The World Health Organization, which formed a task force to stem the flow of counterfeit drugs and devices in 2006, said the scope of the problem is tough to gauge, though in 2010 it estimated about 8 percent of all devices on the market were fake.
In 2012, U.S. Customs & Border Protection reported that 9 percent of all its seizures, or 2,350 packages, were counterfeit drugs and medical devices. They were worth $83 million, and more than half came from China.
The FDA recently reported that about 40 percent of finished drugs and more than half of medical devices in the United States come from overseas, and the agency has stepped up inspections of foreign facilities. In June, the agency took action against 1,050 websites to stop selling illegal, unapproved and potentially dangerous medicines and devices.
The FDA would not confirm if it plans to take further action against Spinal Solutions.
The insurers' suit alleges fakes got through because the hospitals and doctors "willfully failed to ensure the material was genuine and FDA approved."
It says this "represented an opportunity to make money, without regard as to whether surgery was necessary… and more importantly, without regard to the safety, health and well-being of patients."
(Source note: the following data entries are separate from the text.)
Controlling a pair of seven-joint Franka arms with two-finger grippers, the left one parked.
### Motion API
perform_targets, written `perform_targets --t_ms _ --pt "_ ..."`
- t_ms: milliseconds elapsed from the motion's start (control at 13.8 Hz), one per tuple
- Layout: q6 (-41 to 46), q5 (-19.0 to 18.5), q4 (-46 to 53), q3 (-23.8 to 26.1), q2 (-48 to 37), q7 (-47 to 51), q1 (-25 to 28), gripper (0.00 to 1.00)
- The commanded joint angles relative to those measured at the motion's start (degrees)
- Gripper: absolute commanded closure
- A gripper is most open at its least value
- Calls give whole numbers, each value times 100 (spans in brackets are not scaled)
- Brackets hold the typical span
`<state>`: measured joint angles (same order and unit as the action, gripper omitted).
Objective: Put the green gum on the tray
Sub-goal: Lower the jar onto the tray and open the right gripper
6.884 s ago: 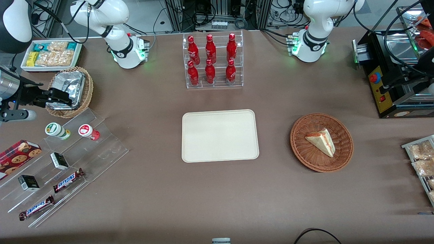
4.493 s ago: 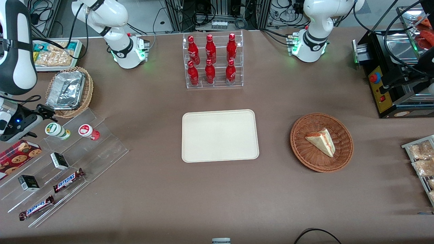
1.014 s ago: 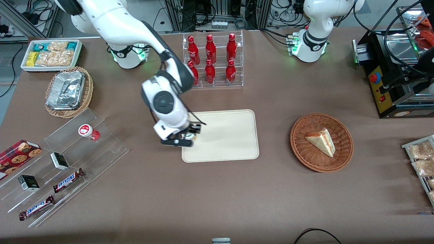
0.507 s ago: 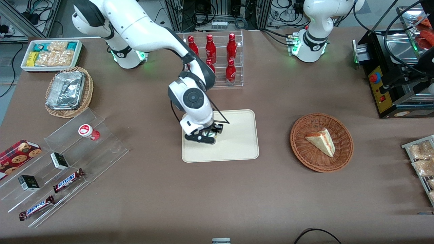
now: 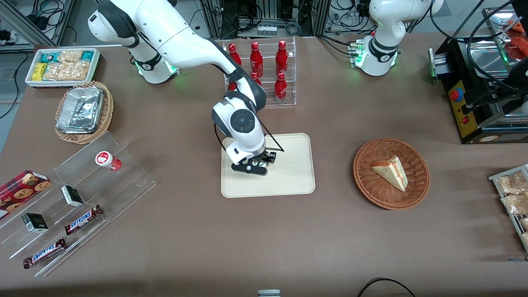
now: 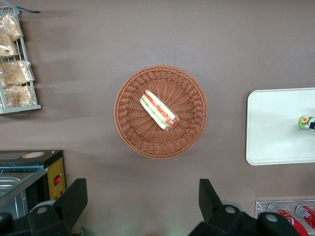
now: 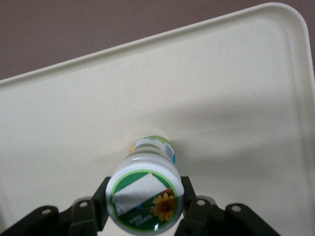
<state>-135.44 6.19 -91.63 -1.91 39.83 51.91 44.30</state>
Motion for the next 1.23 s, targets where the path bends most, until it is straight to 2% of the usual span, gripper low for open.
perform_targets --t_ms 0,145,797,1014,1159 --pt "-123 -135 189 -38 183 39 35 0" --pt "-123 -302 189 -38 183 39 79 0" --pt "61 -329 189 -47 42 -49 79 0" --pt "289 -635 180 -47 -98 -76 44 0" --pt "552 -680 180 -47 -273 -137 0 0"
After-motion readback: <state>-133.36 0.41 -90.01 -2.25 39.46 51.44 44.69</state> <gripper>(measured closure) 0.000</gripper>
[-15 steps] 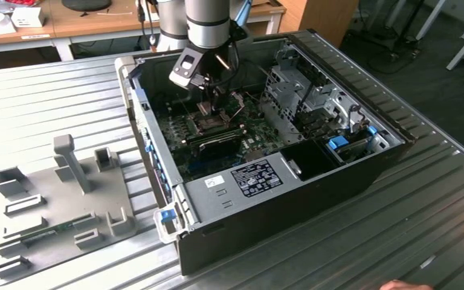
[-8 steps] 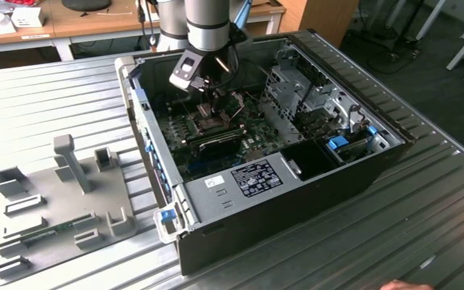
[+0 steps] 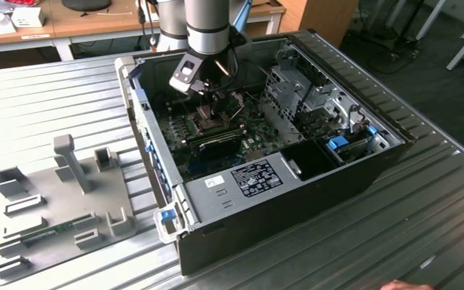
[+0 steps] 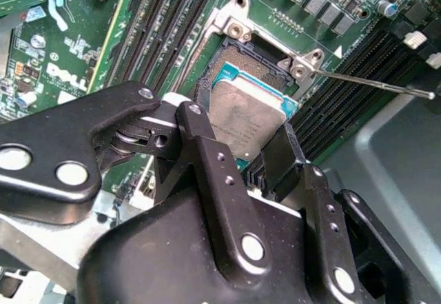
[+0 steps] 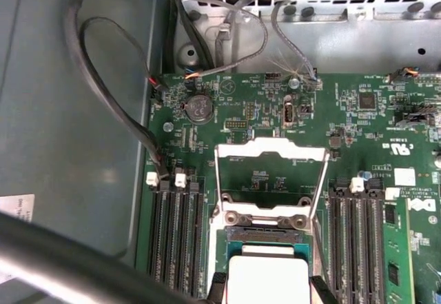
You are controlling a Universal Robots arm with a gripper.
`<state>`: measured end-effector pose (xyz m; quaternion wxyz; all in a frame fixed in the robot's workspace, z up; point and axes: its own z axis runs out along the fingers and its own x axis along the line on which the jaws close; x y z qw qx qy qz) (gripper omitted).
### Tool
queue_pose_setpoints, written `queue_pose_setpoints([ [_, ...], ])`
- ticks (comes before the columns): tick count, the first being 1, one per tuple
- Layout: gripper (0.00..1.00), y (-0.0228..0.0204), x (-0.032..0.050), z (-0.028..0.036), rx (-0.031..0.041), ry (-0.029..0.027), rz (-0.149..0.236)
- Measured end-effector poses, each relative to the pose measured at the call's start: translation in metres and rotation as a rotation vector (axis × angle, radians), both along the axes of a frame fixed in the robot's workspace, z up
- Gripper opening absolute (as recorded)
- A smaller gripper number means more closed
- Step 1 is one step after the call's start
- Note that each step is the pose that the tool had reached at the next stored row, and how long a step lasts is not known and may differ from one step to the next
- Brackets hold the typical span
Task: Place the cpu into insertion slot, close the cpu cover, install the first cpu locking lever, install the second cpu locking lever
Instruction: 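Place the cpu into insertion slot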
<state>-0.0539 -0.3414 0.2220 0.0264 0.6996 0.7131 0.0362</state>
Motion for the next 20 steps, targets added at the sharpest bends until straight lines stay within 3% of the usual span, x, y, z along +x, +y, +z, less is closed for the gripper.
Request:
queue_pose_setpoints([
  [20,0.54,0.0000,0.0000,-0.0074,-0.0001,0.0004,0.000],
])
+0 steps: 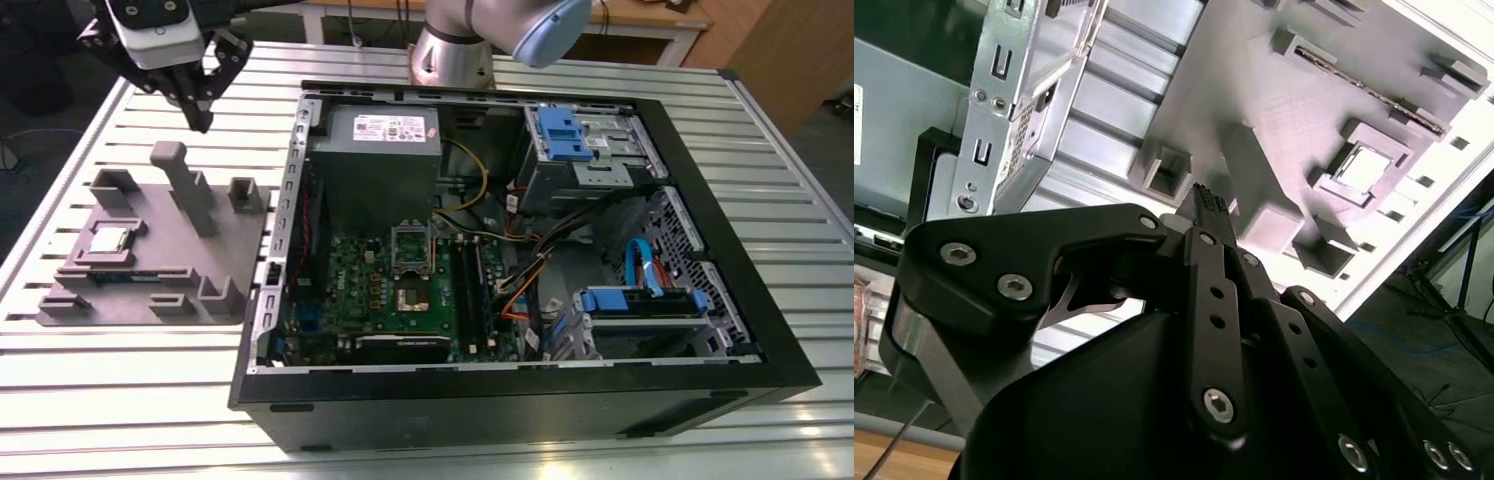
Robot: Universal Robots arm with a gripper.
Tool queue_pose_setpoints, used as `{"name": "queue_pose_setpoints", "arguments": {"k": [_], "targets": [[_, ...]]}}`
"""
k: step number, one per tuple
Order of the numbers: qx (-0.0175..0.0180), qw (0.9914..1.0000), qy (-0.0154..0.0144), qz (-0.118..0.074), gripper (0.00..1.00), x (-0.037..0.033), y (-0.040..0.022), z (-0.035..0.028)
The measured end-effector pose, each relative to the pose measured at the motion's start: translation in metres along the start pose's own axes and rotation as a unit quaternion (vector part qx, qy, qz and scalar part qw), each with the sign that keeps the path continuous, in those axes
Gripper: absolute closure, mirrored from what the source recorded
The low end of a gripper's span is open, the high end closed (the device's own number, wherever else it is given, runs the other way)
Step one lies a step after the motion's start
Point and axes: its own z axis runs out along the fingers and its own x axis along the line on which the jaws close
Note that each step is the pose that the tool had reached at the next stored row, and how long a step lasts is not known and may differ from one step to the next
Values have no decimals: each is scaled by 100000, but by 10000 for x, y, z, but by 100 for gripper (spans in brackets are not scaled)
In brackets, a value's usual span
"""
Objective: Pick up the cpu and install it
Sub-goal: 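Reach for the cpu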
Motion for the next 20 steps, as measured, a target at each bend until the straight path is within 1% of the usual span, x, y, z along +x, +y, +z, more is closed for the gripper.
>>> {"name": "queue_pose_setpoints", "arguments": {"k": [15,20], "targets": [[9,100000,138,6,90,96,-9,34],[17,100000,189,6,90,113,-11,42]]}}
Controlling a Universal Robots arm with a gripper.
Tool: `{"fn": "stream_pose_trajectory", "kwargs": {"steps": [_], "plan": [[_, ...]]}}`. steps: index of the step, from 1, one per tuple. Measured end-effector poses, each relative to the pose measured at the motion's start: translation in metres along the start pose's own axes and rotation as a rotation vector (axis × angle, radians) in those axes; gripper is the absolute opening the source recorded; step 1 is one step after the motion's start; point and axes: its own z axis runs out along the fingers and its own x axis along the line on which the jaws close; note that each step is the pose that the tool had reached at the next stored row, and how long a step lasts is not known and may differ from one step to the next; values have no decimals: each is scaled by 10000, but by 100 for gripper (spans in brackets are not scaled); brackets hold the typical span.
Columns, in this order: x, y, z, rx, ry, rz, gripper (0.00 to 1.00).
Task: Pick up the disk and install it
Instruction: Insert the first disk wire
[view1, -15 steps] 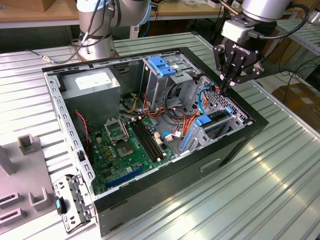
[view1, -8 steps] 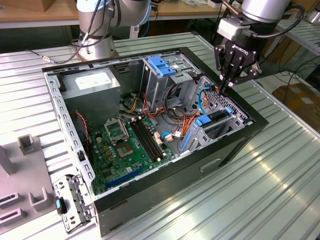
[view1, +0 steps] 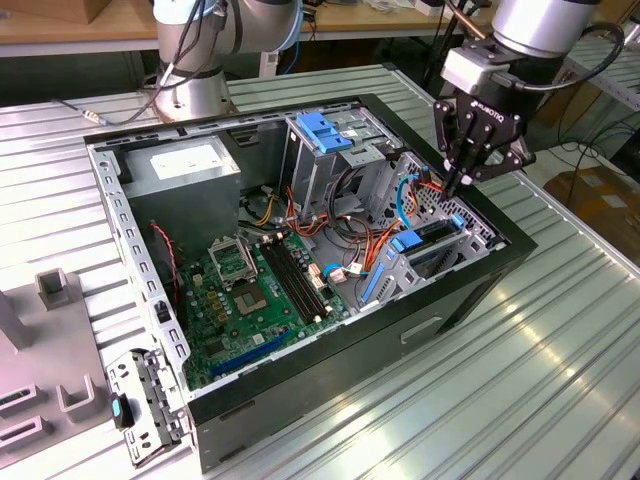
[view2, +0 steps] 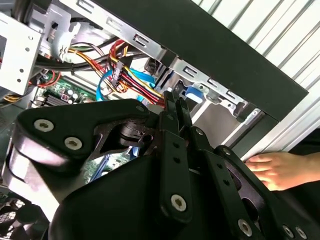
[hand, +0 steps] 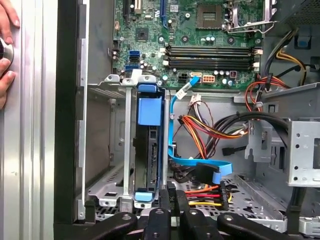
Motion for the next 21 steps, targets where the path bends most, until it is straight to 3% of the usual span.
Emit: {"fn": "stream_pose_trajectory", "kwargs": {"steps": [1,5,7,10,12,17,21], "plan": [[22,2,7,1,-37,6,16],[59,17,28,3,-49,16,16],[66,56,32,35,-75,18,16],[81,99,44,92,-197,23,16],[104,110,54,115,-227,25,16],[179,114,113,119,-230,61,16],[183,126,153,139,-229,126,16]]}}
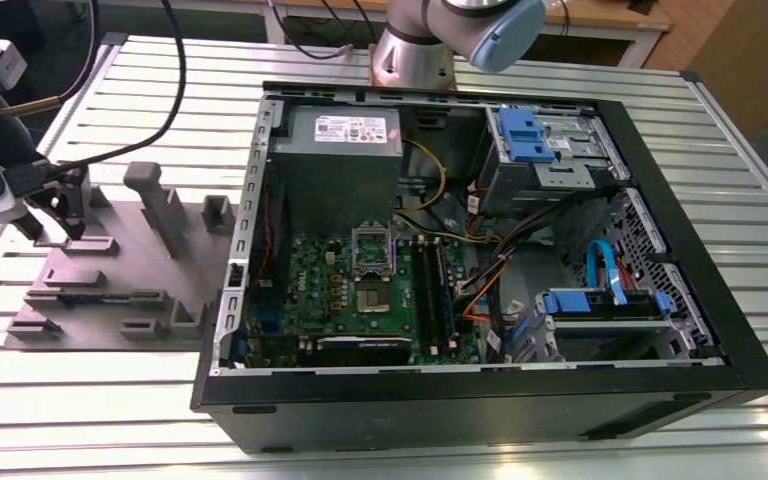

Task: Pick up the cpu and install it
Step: 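Pick up the cpu and move it towards the insertion slot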

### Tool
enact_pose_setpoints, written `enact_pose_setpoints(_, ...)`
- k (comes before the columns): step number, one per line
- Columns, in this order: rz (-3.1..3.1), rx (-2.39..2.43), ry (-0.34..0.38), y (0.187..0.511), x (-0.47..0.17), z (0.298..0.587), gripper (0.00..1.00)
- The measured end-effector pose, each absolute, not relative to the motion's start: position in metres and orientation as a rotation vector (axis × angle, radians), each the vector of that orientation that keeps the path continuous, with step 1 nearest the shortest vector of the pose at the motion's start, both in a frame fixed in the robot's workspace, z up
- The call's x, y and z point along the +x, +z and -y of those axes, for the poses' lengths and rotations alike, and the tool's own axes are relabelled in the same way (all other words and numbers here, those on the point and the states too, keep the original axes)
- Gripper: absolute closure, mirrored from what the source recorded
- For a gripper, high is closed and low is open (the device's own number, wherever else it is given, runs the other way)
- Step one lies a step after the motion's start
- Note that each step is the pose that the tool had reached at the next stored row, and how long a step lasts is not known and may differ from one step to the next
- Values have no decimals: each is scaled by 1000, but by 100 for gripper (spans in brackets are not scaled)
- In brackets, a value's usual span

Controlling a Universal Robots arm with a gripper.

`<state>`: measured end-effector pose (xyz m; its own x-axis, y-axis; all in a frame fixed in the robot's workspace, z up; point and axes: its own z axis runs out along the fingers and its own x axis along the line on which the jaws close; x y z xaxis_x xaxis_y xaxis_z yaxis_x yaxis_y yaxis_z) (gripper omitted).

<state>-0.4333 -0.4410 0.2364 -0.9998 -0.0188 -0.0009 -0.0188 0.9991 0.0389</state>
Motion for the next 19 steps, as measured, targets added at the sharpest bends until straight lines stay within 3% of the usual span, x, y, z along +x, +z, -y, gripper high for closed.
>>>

Local attorneys are just gathering information for now, seeking patients who had spinal surgery at Baltimore Washington Medical Center between 2007 and 2013 and their medical records.
"Right now we are just investigating and trying to get a client base and a look at their records to see if its true," said Jay Miller, an attorney with Angelos' firm.
"The universe is unknown at this point," Lipowitz said. "There were parts commingled in the supply chain. We don't know where this ends."